L'INDUSTRIALISATION DE L'EUROPE DE L'EST PEUT-ELLE APPORTER UNE RÉGIONALISATION DE L'ÉCONOMIE EUROPÉENNE?

À l’heure du retour de la guerre en Europe, des pénuries et de l’explosion du cours des matières premières, le concept d’autonomie stratégique est sur toutes les lèvres. Depuis quelques décennies déjà, la mondialisation a internationalisé la production des entreprises et nombre d’entre elles quittent chaque année leur pays d’origine, au prix d’efforts logistiques impressionnants, au bénéfice d’économies drastiques.

Oui, mais voilà, le facteur risque, de plus en plus prépondérant face à l’instabilité géopolitique actuelle, remet en question les bénéfices de la délocalisation. Si l’Europe de l’Est pourrait bien être le théâtre d’une relocalisation européenne massive, c’est aussi que la sous-traitance en Asie ne présente plus les mêmes avantages qu’auparavant.

À l’éloignement culturel et géographique desquels découlent des difficultés logistiques, s’ajoutent une forte variation du taux de change euro/dollars et une hausse du coût de la main d’œuvre. En Chine, par exemple, les salaires du secteur manufacturier sont désormais équivalents à ceux du Portugal.

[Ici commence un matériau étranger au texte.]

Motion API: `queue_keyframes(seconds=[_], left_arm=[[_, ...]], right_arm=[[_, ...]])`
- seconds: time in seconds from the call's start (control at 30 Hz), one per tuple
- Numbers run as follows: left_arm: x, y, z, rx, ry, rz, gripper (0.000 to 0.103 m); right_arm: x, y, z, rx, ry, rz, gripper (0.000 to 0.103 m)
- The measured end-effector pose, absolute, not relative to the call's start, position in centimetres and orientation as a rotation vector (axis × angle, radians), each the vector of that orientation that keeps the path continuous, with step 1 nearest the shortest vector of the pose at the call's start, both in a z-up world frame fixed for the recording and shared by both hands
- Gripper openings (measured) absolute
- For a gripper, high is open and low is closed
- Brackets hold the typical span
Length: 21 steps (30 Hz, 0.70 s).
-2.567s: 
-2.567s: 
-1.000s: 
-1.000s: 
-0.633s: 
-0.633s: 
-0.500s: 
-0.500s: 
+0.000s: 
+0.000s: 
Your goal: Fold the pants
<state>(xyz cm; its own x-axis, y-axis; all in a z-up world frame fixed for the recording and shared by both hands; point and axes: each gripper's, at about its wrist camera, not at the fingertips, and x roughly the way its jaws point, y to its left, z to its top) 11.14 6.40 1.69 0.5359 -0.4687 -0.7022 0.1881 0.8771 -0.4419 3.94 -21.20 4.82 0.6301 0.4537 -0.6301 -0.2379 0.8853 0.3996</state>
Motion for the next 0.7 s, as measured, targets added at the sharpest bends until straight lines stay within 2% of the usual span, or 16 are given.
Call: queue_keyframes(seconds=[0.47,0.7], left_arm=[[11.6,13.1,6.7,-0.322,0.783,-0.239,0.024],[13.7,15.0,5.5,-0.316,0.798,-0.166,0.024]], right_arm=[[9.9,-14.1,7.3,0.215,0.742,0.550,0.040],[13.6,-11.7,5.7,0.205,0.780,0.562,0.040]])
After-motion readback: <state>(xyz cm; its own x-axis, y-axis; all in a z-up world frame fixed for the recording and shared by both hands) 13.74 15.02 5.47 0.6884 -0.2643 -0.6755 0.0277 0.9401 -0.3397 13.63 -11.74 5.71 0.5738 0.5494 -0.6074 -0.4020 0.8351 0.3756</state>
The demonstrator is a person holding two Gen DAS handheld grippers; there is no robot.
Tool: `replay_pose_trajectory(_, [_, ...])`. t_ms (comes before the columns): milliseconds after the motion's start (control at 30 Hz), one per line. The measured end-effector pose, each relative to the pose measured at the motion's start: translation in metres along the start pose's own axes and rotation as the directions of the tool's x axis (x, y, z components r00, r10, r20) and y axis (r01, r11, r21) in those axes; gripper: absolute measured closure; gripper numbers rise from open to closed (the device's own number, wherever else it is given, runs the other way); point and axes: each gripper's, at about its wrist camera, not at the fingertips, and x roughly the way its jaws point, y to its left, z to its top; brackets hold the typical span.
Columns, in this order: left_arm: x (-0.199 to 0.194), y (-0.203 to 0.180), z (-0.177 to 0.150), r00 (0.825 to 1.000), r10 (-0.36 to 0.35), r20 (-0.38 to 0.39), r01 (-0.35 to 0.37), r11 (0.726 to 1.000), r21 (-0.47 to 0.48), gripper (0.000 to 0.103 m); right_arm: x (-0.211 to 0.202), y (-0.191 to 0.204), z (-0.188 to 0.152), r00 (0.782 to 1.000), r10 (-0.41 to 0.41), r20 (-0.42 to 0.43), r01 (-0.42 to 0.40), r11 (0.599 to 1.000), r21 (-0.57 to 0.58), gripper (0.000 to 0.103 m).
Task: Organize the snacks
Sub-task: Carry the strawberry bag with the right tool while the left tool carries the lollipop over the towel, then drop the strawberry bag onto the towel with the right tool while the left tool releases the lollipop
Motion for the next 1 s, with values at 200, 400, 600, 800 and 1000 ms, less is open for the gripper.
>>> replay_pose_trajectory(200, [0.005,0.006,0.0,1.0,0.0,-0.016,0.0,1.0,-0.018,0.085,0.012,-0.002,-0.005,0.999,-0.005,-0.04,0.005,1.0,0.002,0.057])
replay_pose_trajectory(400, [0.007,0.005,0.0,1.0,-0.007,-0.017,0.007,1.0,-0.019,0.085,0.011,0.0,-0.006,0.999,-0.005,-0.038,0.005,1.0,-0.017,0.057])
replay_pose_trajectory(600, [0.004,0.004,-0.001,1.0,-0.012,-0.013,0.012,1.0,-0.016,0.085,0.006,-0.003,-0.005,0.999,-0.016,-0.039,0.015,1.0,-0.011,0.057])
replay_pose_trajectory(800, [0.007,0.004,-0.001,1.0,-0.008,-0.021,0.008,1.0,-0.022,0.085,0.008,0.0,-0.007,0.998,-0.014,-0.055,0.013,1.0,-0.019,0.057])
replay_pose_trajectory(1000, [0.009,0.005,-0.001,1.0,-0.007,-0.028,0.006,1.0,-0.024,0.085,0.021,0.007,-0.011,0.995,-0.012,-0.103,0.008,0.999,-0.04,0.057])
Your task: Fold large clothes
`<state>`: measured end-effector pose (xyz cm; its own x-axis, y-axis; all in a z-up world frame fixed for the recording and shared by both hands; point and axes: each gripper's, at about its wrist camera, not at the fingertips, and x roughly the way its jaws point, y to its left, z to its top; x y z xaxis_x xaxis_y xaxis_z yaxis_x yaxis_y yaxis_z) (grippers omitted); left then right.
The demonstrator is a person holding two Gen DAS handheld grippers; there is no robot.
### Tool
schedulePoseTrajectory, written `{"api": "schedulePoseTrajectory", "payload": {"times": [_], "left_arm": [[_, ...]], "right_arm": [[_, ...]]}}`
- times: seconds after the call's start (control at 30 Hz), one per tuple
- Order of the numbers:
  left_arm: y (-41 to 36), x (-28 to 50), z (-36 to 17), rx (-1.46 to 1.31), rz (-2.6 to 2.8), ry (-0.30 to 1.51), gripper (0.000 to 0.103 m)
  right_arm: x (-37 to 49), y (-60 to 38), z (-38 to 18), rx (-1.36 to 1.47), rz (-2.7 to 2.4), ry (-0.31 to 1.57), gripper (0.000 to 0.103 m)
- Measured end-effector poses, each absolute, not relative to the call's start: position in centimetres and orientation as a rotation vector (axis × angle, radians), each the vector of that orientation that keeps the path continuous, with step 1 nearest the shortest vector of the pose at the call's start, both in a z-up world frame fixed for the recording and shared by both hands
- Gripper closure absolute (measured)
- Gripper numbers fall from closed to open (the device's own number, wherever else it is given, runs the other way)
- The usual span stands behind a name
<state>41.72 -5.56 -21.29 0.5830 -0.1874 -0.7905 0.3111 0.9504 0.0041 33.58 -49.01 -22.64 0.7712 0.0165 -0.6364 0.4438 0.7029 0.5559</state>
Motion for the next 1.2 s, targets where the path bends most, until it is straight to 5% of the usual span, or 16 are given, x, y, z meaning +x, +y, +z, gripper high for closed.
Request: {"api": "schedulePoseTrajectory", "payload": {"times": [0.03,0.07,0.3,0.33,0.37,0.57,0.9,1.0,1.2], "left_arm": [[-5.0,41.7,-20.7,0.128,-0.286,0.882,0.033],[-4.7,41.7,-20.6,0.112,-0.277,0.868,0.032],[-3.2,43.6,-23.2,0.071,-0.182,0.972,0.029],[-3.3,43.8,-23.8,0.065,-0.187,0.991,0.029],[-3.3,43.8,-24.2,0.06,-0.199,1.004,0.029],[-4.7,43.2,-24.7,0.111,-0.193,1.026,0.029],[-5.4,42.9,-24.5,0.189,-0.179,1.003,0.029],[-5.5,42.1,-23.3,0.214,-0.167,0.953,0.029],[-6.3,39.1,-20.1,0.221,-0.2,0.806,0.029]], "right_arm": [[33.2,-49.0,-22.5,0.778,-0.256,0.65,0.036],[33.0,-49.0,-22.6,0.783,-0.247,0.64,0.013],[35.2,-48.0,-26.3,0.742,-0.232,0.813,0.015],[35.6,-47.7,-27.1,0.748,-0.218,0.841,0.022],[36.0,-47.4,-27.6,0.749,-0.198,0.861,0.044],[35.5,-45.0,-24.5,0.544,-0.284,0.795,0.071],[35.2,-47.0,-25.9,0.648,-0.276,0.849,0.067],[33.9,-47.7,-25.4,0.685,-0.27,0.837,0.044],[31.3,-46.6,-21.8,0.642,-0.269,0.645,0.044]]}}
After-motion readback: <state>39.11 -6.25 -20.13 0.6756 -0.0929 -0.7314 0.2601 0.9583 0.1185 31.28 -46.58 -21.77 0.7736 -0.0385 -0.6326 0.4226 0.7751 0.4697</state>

À l’inverse, si le coût de la main d’œuvre reste relativement élevé en Europe de l’Est, la région jouit d’une forte culture industrielle parfois héritée de l’Union soviétique, de fonds européens consacrés à la modernisation des infrastructures, de cadres techniques de mieux en mieux formés et permet de promouvoir un « Made in Europe » gage de qualité dans l’imaginaire collectif. La relocalisation sur le continent a également l’énorme avantage de réduire drastiquement l’incertitude liée au transport, de réduire les circuits de commandement et, plus important encore, d’assurer une apparente indépendance industrielle européenne réclamée par les populations.

Bien qu’un pays ne puisse au 21ᵉ siècle s’affranchir de dépendances à l’étranger, il est aujourd’hui important pour les États d’assurer leurs arrières face aux bouleversements géopolitiques fréquents qui touchent le monde. La Chine l’a d’ailleurs bien compris, en témoigne le plan « Made in China 2025 », lancé en 2015, et qui prône une autosuffisance technologique et industrielle.

La mondialisation n’est pas en phase de régression, mais de modification profonde, qui tend vers une régionalisation des économies. L’Europe de l’Est semble ainsi aujourd’hui offrir à l’UE la perspective de voir son industrie lui revenir. Reste à savoir si cette relocalisation sera marginale ou totale.